PROBLEM DETAILS:
Restate word for word the lines of the entries below, starting with the line that holds "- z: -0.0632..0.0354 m" and ending with the line that holds "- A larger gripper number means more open", and no others.

DATA SHOWN: Begin

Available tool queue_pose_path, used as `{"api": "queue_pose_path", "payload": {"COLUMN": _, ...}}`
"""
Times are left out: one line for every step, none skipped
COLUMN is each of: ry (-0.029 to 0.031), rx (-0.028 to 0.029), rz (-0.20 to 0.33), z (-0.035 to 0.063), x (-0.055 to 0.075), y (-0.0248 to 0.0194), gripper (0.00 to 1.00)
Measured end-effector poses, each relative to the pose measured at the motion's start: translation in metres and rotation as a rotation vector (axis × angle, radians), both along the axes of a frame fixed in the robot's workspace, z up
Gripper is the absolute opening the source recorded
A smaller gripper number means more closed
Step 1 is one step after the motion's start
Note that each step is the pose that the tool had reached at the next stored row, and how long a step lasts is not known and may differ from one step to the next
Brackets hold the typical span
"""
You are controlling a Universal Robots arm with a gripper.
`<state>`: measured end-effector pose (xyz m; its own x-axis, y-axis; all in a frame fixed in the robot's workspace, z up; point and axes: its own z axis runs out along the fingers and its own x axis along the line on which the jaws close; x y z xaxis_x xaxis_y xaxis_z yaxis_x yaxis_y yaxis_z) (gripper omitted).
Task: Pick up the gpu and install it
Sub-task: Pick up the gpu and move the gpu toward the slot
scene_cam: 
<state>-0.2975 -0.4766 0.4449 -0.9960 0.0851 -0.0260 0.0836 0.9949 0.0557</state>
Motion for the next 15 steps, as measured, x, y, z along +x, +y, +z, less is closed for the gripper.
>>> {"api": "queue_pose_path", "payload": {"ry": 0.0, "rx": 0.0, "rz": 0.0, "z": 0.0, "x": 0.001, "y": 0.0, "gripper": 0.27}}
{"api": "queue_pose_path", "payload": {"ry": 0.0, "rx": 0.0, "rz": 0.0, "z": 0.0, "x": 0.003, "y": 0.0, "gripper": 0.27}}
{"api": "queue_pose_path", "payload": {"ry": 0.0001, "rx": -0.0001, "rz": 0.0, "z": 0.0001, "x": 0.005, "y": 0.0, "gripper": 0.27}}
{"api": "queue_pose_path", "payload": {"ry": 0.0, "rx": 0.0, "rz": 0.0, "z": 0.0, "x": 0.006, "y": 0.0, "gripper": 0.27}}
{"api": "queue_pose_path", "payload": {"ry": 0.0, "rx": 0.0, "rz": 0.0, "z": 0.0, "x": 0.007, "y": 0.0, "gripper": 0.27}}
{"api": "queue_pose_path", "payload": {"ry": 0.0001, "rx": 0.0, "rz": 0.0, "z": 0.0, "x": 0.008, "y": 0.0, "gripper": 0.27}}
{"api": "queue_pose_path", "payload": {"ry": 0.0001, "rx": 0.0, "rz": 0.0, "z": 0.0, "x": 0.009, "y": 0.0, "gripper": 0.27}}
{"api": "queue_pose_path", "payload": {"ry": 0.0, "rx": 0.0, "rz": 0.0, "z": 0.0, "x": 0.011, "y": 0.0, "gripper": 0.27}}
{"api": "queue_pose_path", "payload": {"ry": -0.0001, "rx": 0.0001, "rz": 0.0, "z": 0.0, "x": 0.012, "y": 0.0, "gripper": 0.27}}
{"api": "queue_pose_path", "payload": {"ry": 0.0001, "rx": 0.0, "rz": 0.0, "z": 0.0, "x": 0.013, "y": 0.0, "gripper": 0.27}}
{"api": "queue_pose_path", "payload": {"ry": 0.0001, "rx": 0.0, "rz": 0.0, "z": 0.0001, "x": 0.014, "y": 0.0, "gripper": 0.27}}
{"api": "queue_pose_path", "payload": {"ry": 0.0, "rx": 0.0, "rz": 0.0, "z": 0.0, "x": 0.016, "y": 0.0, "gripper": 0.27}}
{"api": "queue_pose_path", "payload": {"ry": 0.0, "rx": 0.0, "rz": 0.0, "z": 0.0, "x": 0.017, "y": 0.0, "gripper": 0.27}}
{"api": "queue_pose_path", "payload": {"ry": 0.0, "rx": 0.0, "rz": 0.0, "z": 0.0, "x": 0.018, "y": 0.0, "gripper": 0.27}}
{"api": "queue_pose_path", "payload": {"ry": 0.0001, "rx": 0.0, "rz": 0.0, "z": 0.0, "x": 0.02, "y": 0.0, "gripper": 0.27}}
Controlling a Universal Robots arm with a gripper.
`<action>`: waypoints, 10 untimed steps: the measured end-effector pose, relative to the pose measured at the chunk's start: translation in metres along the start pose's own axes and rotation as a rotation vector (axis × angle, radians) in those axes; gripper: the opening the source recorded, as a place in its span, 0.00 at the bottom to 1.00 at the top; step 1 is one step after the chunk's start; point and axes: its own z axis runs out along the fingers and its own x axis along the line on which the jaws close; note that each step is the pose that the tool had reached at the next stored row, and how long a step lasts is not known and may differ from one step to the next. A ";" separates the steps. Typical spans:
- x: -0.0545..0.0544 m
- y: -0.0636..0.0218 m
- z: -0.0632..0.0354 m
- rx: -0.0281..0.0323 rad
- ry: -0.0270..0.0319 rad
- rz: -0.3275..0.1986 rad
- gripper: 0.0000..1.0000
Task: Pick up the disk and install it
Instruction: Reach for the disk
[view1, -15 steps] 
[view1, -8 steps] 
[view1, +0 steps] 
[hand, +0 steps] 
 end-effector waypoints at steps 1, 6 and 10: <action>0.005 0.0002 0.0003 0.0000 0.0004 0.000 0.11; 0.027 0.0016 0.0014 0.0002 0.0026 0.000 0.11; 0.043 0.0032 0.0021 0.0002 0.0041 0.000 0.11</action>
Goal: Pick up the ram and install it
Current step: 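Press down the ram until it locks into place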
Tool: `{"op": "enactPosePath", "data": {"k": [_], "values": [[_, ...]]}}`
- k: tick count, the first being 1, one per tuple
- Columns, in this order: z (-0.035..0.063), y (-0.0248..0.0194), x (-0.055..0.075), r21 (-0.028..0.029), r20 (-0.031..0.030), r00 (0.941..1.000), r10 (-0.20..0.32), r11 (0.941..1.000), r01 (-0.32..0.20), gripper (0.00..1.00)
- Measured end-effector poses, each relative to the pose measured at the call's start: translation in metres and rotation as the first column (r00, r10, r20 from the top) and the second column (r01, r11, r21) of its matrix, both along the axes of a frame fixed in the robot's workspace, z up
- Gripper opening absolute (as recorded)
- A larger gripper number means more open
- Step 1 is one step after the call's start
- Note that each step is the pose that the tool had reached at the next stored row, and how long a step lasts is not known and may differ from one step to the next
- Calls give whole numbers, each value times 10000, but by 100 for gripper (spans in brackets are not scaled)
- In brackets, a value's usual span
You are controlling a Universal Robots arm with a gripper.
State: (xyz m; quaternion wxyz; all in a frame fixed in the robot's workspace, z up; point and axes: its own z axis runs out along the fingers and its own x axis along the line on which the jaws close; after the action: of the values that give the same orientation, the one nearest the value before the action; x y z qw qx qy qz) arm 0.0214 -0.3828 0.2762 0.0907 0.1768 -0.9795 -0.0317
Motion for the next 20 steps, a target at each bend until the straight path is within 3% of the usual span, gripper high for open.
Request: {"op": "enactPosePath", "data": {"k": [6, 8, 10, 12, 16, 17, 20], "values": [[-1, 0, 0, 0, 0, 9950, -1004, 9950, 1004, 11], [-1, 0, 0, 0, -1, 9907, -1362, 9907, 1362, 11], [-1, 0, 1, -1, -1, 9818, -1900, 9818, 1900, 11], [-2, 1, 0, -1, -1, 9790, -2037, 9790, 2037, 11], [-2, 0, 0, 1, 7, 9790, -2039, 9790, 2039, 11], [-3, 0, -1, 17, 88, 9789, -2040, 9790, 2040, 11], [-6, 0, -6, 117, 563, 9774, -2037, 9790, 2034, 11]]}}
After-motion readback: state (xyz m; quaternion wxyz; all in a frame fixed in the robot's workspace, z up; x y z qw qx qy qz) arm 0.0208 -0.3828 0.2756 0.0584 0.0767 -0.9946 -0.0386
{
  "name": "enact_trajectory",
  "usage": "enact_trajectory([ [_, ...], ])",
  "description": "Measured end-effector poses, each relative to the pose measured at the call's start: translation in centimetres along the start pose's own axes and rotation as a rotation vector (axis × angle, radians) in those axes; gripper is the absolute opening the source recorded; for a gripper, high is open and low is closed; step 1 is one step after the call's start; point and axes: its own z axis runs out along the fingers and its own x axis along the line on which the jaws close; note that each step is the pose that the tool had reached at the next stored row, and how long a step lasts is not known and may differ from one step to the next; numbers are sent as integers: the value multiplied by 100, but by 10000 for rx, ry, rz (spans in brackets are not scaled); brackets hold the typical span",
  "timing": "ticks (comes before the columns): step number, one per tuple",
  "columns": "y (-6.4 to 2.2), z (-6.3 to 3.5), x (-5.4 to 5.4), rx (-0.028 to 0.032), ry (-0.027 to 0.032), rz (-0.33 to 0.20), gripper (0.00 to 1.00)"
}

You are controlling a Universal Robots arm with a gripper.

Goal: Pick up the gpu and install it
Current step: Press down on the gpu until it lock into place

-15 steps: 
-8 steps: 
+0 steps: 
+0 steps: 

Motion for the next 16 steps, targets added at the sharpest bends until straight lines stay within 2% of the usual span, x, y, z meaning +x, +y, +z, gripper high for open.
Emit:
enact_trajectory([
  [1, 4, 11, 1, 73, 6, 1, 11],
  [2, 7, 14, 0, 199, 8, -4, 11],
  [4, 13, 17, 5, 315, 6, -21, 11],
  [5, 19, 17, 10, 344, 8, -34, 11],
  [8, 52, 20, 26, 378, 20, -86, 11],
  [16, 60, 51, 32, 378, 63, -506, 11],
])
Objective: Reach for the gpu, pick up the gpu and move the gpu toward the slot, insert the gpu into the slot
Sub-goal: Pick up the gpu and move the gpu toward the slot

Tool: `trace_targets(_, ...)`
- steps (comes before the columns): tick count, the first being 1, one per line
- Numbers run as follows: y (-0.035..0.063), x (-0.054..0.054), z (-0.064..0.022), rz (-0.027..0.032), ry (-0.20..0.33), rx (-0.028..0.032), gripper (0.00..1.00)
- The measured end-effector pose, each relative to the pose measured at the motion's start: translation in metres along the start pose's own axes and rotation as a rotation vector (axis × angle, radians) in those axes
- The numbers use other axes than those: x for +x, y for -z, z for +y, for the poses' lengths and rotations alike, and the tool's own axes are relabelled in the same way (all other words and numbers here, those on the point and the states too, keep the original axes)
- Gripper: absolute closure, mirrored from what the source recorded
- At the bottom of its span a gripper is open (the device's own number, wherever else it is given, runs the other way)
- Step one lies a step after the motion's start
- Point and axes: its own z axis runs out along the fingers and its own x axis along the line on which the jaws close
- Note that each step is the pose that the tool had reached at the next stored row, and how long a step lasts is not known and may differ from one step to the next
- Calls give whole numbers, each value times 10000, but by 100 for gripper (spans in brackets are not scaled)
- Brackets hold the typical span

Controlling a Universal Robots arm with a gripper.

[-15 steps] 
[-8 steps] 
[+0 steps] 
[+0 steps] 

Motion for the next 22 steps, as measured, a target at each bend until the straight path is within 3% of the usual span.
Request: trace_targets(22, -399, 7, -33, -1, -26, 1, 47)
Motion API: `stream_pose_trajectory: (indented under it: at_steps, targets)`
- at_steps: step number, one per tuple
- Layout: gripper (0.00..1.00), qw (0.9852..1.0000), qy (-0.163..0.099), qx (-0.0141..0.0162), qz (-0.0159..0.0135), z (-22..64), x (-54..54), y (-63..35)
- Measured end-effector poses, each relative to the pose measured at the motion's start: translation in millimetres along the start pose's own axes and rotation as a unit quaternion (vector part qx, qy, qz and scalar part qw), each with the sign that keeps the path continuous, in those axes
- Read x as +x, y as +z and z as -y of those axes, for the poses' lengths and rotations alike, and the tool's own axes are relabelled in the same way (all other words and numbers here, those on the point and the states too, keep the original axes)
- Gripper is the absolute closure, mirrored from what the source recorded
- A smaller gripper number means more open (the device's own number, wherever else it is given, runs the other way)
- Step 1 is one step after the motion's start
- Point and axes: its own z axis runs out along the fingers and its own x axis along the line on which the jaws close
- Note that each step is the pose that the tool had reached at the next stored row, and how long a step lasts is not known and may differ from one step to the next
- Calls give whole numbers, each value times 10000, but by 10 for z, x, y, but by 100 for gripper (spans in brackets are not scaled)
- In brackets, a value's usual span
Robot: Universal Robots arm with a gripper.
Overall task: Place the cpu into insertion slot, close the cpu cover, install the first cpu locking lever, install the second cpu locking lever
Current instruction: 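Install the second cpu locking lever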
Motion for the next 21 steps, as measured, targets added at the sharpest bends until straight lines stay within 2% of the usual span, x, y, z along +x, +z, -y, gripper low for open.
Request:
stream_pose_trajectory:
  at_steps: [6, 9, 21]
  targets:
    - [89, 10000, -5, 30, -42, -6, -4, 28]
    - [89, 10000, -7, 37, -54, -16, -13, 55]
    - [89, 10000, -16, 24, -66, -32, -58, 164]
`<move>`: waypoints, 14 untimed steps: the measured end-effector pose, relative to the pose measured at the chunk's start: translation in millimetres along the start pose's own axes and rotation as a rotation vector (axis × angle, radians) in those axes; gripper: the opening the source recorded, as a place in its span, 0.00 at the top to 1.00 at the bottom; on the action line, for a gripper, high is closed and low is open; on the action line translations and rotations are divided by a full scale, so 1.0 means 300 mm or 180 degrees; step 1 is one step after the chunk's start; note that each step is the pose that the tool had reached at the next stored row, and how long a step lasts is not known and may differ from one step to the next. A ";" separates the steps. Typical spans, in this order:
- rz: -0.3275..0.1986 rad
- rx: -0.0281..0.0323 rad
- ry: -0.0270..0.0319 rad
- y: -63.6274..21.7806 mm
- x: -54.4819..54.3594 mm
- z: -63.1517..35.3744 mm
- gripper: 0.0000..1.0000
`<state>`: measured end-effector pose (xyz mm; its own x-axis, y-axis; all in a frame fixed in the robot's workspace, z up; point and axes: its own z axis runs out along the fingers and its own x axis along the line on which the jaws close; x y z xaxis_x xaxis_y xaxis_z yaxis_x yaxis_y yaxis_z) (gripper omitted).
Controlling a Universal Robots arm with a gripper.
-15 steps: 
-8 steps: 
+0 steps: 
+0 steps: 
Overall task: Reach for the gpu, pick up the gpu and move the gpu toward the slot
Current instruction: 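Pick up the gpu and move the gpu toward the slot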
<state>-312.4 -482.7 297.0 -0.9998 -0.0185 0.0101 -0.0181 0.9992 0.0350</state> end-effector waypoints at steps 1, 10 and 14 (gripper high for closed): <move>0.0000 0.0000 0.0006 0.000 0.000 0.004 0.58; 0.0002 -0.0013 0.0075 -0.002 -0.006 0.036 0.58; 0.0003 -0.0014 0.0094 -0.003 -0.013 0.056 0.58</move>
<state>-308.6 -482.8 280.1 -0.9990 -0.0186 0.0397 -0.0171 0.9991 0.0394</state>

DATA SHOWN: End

EXERCISE SOLUTION:
- z: -0.0632..0.0354 m
- rx: -0.0281..0.0323 rad
- ry: -0.0270..0.0319 rad
- rz: -0.3275..0.1986 rad
- gripper: 0.0000..1.0000
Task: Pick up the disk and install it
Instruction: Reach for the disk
[view1, -15 steps] 
[view1, -8 steps] 
[view1, +0 steps] 
[hand, +0 steps] 
 end-effector waypoints at steps 1, 6 and 10: <action>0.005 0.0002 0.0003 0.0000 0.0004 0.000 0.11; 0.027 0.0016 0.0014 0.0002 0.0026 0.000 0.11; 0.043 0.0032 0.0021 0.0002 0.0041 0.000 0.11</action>
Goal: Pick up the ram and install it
Current step: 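Press down the ram until it locks into place
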Tool: `{"op": "enactPosePath", "data": {"k": [_], "values": [[_, ...]]}}`
- k: tick count, the first being 1, one per tuple
- Columns, in this order: z (-0.035..0.063), y (-0.0248..0.0194), x (-0.055..0.075), r21 (-0.028..0.029), r20 (-0.031..0.030), r00 (0.941..1.000), r10 (-0.20..0.32), r11 (0.941..1.000), r01 (-0.32..0.20), gripper (0.00..1.00)
- Measured end-effector poses, each relative to the pose measured at the call's start: translation in metres and rotation as the first column (r00, r10, r20 from the top) and the second column (r01, r11, r21) of its matrix, both along the axes of a frame fixed in the robot's workspace, z up
- Gripper opening absolute (as recorded)
- A larger gripper number means more open

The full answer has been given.